KontraS Sumut mencatat bahwa aksi kekerasan PT TPL bukan pertama kali menimpa masyarakat adat di sekitar Danau Toba. Sejak Maret 2024 hingga September 2025, setidaknya ada tujuh kali letusan konflik di tanah adat yang diklaim perusahaan. Bentuknya beragam, mulai dari intimidasi, kriminalisasi, hingga kekerasan langsung.
“Alih-alih menyelesaikan konflik secara adil dan bermartabat, pola kekerasan yang terus terjadi menunjukkan bahwa perusahaan beroperasi dengan menghalalkan praktik represif,” tegas Adhe Junaedy, Staf Opini Publik KontraS Sumut dalam keterangan tertulis, Selasa (23/9/2025).
Menurut KontraS Sumut, pemerintah pusat maupun daerah seharusnya bertanggung jawab penuh atas berulangnya kekerasan di Sihaporas. Sebab, negara memiliki kewajiban konstitusional untuk melindungi masyarakat adat dan ruang hidupnya.
“Berulangnya kasus kekerasan yang dilakukan TPL adalah cerminan bagaimana pemerintah telah abai dan gagal untuk menyelesaikan konflik agraria. Pemerintah pusat maupun daerah mestinya bertanggung jawab atas kejadian ini karena terus membiarkan PT TPL beroperasi meski berkali-kali terbukti menimbulkan konflik sosial hingga kerusakan lingkungan. Konflik menahun karena negara abai,” tegas Adhe.
2. Sebanyak 39 orang jadi korban, termasuk penyandang disabilitas

Berdasarkan informasi yang dihimpun, orang-orang berpakaian hitam dengan helm diduga dari kubu PT TPL menyerang masyarakat adat di Ladang Buntu Panaturan, Desa Sihaporas, Kecamatan Pematang Sidamanik, Kabupaten Simalungun. Mereka membawa parang, tameng rotan, hingga alat setrum.
Serangan itu menyebabkan 33 warga menjadi korban, terdiri dari 18 perempuan dan 15 pria. Bahkan seorang korban di antaranya penyandang disabilitas mengalami luka di bagian kepala. Setidaknya ada 10 warga yang alami luka serius akibat serangan itu.
Sementara TPL membantah karyawannya melakukan penyerangan.
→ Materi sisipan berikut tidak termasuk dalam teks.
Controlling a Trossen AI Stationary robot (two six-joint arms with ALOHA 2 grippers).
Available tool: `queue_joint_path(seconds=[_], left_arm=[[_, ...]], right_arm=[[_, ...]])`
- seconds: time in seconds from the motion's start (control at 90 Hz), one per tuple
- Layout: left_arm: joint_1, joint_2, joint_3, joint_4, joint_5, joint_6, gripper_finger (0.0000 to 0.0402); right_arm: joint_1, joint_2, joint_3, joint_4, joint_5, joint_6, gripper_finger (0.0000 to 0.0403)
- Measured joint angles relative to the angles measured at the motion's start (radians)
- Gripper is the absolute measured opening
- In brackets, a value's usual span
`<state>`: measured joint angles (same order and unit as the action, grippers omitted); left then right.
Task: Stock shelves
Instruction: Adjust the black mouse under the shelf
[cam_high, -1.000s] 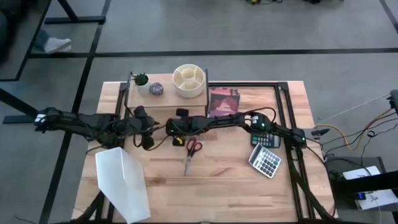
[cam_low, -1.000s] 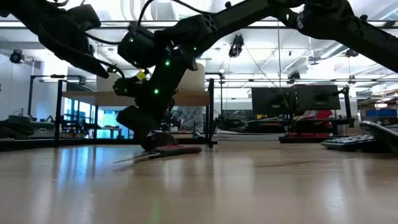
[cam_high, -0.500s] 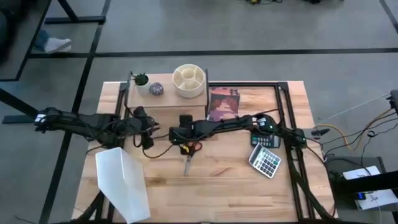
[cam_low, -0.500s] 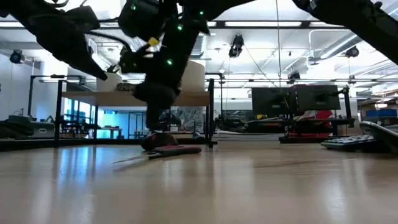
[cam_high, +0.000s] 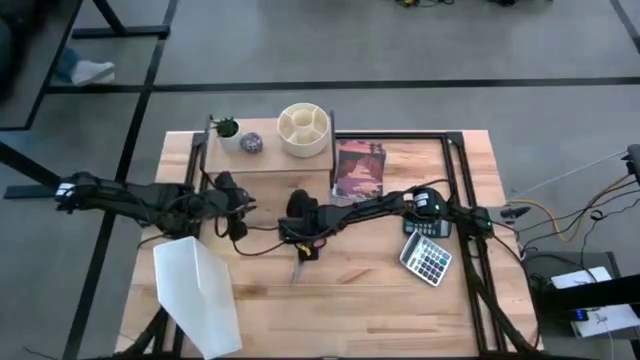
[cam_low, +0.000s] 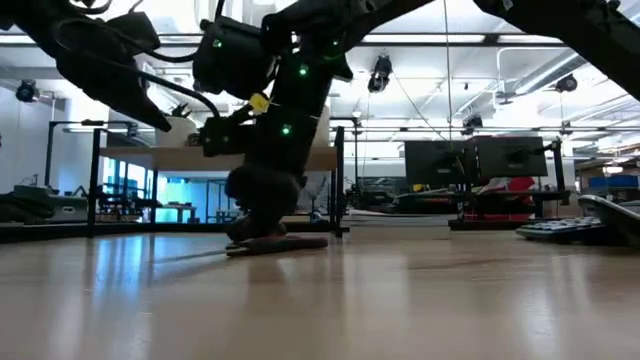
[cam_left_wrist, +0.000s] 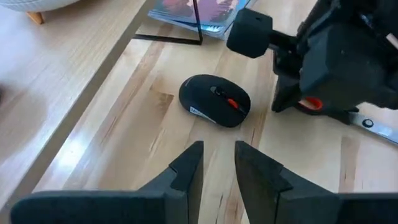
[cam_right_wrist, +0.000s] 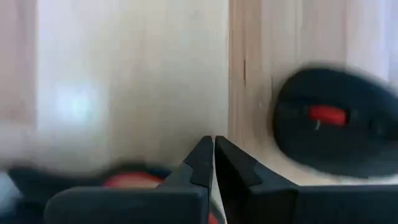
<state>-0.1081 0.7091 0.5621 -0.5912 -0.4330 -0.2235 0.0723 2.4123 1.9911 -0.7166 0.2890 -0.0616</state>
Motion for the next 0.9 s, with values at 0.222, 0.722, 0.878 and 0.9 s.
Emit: queue_joint_path(seconds=[0.222, 0.722, 0.878, 0.9], left_arm=[[0.000, 0.018, -0.015, 0.058, -0.004, -0.007, 0.0075], [0.000, 0.095, -0.025, 0.093, -0.006, -0.010, 0.0075], [0.002, 0.112, -0.025, 0.094, -0.021, -0.013, 0.0075], [0.002, 0.114, -0.025, 0.094, -0.021, -0.013, 0.0075]], right_arm=[[-0.039, 0.000, -0.036, 0.087, 0.026, -0.034, 0.0000], [-0.138, 0.002, -0.085, 0.205, 0.083, -0.173, 0.0000], [-0.161, 0.003, -0.085, 0.219, 0.179, -0.246, 0.0000], [-0.162, 0.003, -0.085, 0.223, 0.183, -0.254, 0.0000]])
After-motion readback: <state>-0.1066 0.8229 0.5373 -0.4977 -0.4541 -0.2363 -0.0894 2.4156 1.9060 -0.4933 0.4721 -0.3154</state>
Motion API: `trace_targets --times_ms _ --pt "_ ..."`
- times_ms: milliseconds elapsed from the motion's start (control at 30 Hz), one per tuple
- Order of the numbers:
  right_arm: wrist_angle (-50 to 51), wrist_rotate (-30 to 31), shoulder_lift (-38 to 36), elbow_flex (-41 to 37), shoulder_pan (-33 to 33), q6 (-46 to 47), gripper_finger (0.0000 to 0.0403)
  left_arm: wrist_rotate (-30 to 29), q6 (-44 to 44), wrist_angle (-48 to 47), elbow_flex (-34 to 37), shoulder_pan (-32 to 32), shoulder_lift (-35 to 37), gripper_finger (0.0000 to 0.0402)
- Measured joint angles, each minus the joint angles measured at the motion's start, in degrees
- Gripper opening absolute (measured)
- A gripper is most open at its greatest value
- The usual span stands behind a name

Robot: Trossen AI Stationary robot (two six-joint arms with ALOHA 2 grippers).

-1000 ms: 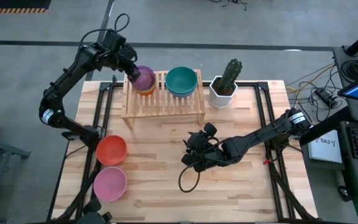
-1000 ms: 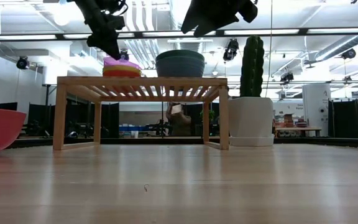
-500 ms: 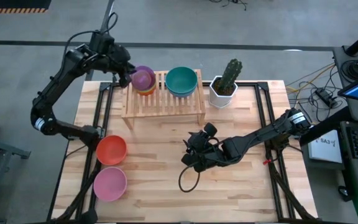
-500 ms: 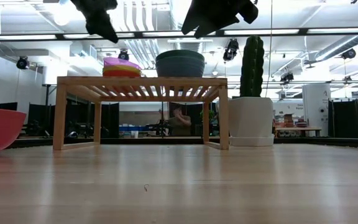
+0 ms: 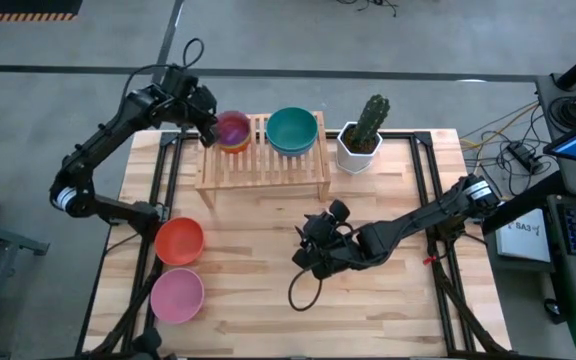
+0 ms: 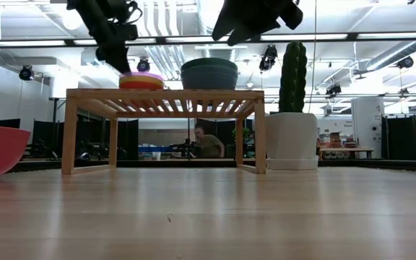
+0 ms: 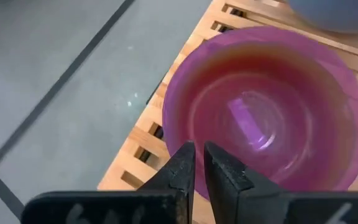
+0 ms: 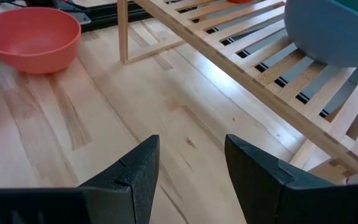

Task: Place and stack bowls onto a shelf
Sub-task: Stack the purple bowl on top of the green bowl, then stack the orange bowl on top of the green bowl on the shelf

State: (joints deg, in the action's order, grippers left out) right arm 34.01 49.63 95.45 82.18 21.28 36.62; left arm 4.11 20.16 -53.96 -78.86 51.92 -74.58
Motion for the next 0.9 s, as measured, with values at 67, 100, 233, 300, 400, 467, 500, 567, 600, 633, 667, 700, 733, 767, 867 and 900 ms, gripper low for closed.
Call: trace_targets --times_ms 67,100,233,300,400,467,500,567,600,633,667,700,733,767,867,900 --pt "0.0 0.0 0.0 -0.1 0.0 0.0 0.0173 0.6 -1.8 -0.7 0.0 0.0 0.4 0.0017" --pt "0.0 0.0 0.0 -0.2 0.0 0.0 0.0173 1.7 -3.0 -1.8 -0.1 0.1 0.7 0.0017" --pt "-0.1 0.0 0.0 -1.3 0.2 0.0 0.0173 13.8 -7.8 -5.6 0.9 -0.8 4.2 0.0017" --pt "-0.1 0.0 0.0 -2.3 0.3 0.2 0.0173 20.4 -10.6 -6.5 3.1 -2.7 7.0 0.0017" --pt "-0.2 -0.1 0.0 -3.9 0.5 0.9 0.0173 23.5 -15.9 -6.3 7.8 -7.8 12.4 0.0017" --pt "-0.2 -0.1 0.0 -4.8 0.6 1.4 0.0173 23.5 -21.9 -5.8 11.8 -12.6 16.4 0.0017" --pt "-0.2 -0.1 0.0 -5.2 0.6 1.7 0.0173 23.4 -25.7 -5.2 13.9 -15.3 18.3 0.0017" --pt "-0.2 -0.1 0.0 -6.0 0.6 2.3 0.0173 22.4 -34.1 -2.8 18.0 -22.0 21.8 0.0017" --pt "-0.2 -0.1 0.0 -6.4 0.6 2.5 0.0173 20.7 -38.6 -1.5 19.9 -25.8 23.4 0.0017" --pt "-0.2 -0.1 0.0 -6.7 0.6 2.5 0.0173 18.4 -43.4 -0.3 21.6 -30.0 24.8 0.0017" --pt "-0.2 -0.1 0.0 -6.9 0.6 2.6 0.0173 15.5 -48.2 0.7 23.0 -34.4 25.9 0.0017" --pt "-0.4 0.0 0.0 -7.1 0.6 2.6 0.0173 12.5 -52.6 1.2 24.3 -38.8 26.7 0.0017" --pt "-0.4 0.0 0.0 -7.2 0.6 2.6 0.0173 9.2 -56.9 1.4 25.2 -43.1 27.2 0.0017" --pt "-0.4 0.0 0.0 -7.2 0.6 2.5 0.0173 6.2 -61.4 1.5 25.9 -47.3 27.4 0.0016" --pt "-0.4 0.0 0.0 -7.2 0.6 2.4 0.0173 -1.9 -73.4 -0.9 26.9 -59.1 26.9 0.0009" --pt "-0.4 0.0 0.0 -7.2 0.6 2.4 0.0173 -4.1 -76.9 -2.4 26.9 -62.7 26.3 0.0006"
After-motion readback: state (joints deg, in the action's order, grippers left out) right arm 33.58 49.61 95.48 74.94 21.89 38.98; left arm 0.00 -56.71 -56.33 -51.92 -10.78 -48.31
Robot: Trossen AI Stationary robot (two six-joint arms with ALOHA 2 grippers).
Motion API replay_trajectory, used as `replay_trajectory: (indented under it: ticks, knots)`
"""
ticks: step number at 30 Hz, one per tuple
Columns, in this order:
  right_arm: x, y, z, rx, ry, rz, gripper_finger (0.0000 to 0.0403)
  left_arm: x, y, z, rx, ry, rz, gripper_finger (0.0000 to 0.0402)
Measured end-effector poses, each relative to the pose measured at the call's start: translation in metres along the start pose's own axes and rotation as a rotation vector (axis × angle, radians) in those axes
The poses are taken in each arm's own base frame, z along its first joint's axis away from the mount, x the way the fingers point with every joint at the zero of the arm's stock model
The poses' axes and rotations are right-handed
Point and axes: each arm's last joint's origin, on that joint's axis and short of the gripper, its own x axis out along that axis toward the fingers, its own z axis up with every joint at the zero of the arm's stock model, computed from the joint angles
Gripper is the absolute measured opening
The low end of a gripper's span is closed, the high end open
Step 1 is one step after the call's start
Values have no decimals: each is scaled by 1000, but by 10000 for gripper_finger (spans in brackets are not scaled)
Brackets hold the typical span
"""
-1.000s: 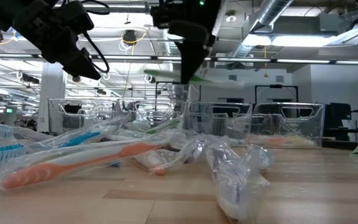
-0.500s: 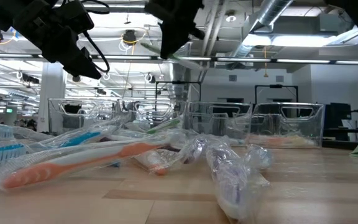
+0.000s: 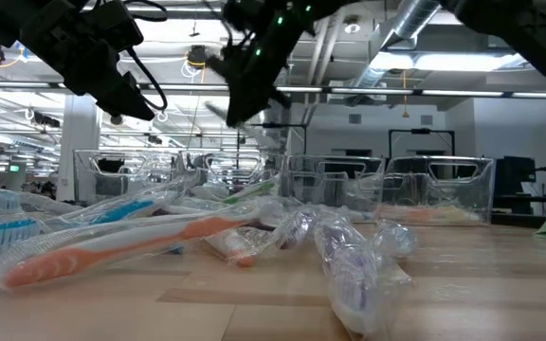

Menurutnya pemicu dari masyarakat sendiri. Hal itu dikatakan Salomo Sitohang selaku Manager Corporate Communication TPL. Menurtnya warga Sihaporas melempari pekerja serta kendaraan perusahaan menggunakan batu. Ia juga menyebut warga memblokade jalan dengan kayu dan membakar mobil operasional. Total ada 6 karyawan terluka.
"Sekelompok orang menghadang dan melakukan pelemparan batu yang mengakibatkan enam orang mengalami luka-luka, yaitu Rocky Tarihoran selaku karyawan Humas, 3 orang petugas keamanan bernama Saut Ronal, Edy Rahman, dan Markus, serta seorang anggota mitra bernama Nurmaini Situmeang", kata Salomo.
3. TPL tempuh jalur hukum

Dua unit kendaraan perusahaan, yakni mobil patroli security Aek Nauli dengan nomor polisi BK F 8711 HK dan mobil truk fire safety, turut mengalami kerusakan berat akibat dibakar dalam kejadian ini. Perusahaan telah melaporkan kejadian ini kepada pihak berwenang untuk ditindaklanjuti sesuai ketentuan hukum.
“Perusahaan membantah keras tudingan yang tidak sesuai fakta terkait insiden ini. Yang terjadi adalah aksi anarkis sekelompok orang yang secara jelas mengganggu kegiatan operasional dan membahayakan pekerja, termasuk masyarakat lokal yang justru ingin bekerja. Kami meminta semua pihak menghormati kebenaran, tidak menyebarkan narasi keliru, serta menyerahkan sepenuhnya proses penanganan kasus ini kepada aparat penegak hukum,” tegas Salomo.